• [Exercise description]:
Each line of the data that mentions the string "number" needs to be identified and copied.

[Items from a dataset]
# # #

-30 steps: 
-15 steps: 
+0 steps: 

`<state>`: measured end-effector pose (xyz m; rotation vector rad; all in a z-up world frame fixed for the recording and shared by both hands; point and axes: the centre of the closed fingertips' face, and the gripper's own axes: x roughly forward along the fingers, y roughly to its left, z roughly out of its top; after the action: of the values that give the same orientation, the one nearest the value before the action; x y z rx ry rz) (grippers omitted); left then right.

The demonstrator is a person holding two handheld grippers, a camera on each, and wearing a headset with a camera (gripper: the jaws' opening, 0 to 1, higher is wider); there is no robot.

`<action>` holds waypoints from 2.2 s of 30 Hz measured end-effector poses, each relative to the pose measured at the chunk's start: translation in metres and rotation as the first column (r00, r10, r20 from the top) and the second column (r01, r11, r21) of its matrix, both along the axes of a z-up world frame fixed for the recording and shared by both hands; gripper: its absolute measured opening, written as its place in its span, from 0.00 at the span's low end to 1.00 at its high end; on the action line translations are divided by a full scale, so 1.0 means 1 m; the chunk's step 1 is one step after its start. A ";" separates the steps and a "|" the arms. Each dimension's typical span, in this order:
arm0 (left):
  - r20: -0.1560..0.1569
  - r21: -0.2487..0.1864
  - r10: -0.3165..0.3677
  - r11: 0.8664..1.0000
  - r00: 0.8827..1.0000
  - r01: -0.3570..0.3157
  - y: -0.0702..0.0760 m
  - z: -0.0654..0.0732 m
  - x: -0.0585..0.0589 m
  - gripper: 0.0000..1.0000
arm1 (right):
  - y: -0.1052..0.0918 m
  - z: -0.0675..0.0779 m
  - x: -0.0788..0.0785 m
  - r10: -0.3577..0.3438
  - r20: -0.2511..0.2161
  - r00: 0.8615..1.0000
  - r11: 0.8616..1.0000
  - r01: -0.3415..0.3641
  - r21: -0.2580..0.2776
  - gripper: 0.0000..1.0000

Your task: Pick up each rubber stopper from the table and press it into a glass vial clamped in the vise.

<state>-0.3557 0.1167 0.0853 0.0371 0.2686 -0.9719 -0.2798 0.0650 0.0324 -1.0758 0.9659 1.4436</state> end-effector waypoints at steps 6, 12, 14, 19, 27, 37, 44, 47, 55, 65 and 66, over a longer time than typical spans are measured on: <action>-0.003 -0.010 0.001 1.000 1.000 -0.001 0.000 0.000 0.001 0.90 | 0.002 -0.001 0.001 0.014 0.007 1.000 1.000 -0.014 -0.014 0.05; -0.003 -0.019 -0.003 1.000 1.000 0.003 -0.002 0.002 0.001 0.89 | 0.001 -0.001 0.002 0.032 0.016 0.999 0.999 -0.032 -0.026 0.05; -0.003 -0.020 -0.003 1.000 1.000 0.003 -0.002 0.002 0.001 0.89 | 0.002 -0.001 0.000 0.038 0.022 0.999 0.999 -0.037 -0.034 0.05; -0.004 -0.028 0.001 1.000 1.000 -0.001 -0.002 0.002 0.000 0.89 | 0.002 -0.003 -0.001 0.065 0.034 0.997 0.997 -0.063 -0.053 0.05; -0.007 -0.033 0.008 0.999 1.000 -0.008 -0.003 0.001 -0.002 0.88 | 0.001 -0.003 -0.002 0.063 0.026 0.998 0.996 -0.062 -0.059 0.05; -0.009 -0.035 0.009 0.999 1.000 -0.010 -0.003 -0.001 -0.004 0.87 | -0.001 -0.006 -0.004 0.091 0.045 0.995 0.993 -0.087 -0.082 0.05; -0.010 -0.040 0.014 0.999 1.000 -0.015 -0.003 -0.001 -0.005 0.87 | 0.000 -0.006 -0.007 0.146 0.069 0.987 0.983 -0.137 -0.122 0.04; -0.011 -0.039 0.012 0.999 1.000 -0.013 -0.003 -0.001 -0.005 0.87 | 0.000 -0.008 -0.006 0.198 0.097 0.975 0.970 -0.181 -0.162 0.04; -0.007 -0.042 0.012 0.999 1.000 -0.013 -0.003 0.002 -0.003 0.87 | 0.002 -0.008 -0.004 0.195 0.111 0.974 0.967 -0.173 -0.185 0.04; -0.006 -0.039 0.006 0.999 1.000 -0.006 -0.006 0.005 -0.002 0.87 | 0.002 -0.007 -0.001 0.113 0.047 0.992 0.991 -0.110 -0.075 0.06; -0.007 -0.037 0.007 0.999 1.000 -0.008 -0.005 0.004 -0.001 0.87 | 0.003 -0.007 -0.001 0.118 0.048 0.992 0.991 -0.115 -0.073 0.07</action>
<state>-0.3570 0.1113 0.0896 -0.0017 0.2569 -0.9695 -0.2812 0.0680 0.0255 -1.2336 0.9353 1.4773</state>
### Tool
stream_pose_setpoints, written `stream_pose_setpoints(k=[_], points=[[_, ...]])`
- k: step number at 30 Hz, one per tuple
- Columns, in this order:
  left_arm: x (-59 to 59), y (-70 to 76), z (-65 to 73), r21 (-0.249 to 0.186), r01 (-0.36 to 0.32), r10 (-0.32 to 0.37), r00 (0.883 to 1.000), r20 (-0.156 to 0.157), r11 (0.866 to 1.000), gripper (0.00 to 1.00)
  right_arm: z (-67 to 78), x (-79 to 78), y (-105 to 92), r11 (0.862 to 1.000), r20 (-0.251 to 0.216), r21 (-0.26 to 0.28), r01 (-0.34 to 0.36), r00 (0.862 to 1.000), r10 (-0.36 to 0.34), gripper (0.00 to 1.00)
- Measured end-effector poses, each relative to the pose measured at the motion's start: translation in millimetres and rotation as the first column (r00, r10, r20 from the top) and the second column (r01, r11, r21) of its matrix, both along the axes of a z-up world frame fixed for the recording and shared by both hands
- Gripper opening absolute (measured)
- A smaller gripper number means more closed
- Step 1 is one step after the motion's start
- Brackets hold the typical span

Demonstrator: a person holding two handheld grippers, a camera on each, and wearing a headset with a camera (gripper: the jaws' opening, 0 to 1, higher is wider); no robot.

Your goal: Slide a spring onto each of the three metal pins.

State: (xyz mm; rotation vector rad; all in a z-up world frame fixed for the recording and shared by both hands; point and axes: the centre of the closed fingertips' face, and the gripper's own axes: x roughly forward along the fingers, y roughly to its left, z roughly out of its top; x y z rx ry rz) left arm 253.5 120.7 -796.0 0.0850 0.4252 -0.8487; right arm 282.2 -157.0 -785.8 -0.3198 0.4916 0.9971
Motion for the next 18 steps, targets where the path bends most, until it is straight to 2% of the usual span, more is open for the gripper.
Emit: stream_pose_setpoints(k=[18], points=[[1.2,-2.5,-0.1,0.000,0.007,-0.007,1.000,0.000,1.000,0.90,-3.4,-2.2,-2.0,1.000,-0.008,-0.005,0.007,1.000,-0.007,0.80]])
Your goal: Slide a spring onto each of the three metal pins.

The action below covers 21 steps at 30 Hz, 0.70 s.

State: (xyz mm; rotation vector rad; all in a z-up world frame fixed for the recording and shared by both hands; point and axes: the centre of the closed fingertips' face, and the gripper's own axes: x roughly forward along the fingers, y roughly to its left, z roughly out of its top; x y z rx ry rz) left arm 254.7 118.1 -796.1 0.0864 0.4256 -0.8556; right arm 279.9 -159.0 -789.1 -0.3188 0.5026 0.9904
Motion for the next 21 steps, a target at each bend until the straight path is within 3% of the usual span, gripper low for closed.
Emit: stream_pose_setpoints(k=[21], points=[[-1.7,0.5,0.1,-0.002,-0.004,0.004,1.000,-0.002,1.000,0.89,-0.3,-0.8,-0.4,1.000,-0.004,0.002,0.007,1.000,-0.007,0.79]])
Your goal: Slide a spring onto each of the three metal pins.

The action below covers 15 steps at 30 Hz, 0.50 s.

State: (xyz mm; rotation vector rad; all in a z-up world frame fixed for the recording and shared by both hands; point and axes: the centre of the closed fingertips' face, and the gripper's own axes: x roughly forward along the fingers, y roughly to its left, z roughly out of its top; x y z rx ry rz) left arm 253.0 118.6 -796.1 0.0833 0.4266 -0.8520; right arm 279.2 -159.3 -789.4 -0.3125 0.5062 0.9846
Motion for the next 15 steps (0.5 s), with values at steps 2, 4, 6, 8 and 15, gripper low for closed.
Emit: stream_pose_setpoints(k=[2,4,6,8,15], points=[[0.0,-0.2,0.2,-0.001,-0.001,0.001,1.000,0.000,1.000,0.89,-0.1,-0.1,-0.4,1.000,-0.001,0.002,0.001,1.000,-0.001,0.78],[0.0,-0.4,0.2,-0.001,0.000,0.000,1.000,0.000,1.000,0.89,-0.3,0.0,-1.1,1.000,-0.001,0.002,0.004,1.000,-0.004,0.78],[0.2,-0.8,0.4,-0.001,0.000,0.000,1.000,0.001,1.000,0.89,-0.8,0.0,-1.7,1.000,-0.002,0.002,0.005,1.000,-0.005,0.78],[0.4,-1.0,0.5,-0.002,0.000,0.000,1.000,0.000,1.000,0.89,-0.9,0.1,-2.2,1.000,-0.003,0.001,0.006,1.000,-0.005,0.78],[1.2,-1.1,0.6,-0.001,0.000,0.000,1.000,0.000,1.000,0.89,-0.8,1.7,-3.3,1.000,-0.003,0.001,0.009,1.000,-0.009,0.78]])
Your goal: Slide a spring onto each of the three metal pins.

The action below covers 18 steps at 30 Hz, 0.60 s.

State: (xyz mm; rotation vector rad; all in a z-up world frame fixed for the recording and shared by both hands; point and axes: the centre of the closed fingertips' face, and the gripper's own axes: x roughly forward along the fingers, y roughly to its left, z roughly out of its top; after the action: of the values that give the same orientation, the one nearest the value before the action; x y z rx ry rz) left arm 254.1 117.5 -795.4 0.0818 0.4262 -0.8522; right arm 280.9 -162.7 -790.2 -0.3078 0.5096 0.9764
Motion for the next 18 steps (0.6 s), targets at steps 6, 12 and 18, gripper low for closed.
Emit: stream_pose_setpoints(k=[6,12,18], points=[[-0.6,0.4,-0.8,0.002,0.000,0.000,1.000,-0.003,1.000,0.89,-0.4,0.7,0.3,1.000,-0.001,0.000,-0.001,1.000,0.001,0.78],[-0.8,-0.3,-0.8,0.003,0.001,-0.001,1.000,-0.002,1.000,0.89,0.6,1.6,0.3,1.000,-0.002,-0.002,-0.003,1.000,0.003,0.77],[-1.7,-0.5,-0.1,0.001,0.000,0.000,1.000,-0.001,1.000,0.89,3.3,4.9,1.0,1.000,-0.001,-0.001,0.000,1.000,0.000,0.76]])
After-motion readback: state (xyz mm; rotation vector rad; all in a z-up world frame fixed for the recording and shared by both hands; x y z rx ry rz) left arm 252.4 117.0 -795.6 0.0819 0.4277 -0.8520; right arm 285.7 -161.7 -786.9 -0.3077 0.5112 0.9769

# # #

• [Task answer]:
- k: step number at 30 Hz, one per tuple
- A smaller gripper number means more closed

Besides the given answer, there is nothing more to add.